US 12,469,510 B2
Transforming speech signals to attenuate speech of competing individuals and other noise
Kamil Krzysztof Wojcicki, Kangaroo Point (AU); Xuehong Mao, San Jose, CA (US); David Guoqing Zhang, Fremont, CA (US); Samer Hijazi, San Jose, CA (US); and Raul Alejandro Casas, Doylestown, PA (US)
Assigned to CISCO TECHNOLOGY, INC., San Jose, CA (US)
Filed by Cisco Technology, Inc., San Jose, CA (US)
Filed on Nov. 16, 2022, as Appl. No. 17/988,376.
Prior Publication US 2024/0161765 A1, May 16, 2024
Int. Cl. G10L 21/0208 (2013.01); G06N 3/0464 (2023.01); G06N 3/0499 (2023.01); G06N 3/084 (2023.01); G06N 20/00 (2019.01); G10L 25/78 (2013.01)

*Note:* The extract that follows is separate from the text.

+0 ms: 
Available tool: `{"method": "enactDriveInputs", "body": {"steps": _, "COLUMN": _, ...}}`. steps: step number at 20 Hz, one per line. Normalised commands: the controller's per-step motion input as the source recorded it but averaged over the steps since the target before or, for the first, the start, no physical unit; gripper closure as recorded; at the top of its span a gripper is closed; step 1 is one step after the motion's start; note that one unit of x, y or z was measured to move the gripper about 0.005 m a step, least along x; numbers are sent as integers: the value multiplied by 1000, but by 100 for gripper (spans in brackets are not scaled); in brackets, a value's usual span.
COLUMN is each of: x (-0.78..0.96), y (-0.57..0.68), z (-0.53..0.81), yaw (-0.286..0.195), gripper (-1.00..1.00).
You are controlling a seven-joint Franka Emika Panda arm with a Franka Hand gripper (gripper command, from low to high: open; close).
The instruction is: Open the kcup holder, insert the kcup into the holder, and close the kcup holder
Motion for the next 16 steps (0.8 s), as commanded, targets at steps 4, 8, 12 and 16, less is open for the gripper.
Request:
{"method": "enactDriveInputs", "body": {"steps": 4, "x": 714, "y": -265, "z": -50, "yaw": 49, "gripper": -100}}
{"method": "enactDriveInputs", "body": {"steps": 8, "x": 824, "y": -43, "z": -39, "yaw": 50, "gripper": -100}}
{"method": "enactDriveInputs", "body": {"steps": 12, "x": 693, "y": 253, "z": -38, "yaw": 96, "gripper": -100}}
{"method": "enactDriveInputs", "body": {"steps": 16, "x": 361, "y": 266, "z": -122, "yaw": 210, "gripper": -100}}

CPC G10L 21/0208 (2013.01) [G06N 3/084 (2013.01); G06N 20/00 (2019.01); G10L 25/78 (2013.01); G06N 3/0464 (2023.01); G06N 3/0499 (2023.01)] 20 Claims
OG exemplary drawing
 
1. A method comprising:
receiving speech signals from a user during a communication session, wherein the speech signals contain noise including speech of other individuals;
transforming the speech signals by a machine learning model to produce transformed speech signals corresponding to the speech signals with a reduced amount of the noise;
determining a difference between the transformed speech signals and the speech signals, wherein the difference corresponds to a signal to noise ratio for the speech signals;
collecting the speech signals as clean speech of the user based on the difference satisfying a noise threshold for the signal to noise ratio, wherein the clean speech includes the speech signals with the difference corresponding to the signal to noise ratio of at least a predetermined decibel level;
generating an updated version of the machine learning model by training the machine learning model based on the clean speech; and
replacing the machine learning model with the updated version of the machine learning model when performance of the updated version of the machine learning model exceeds performance of the machine learning model.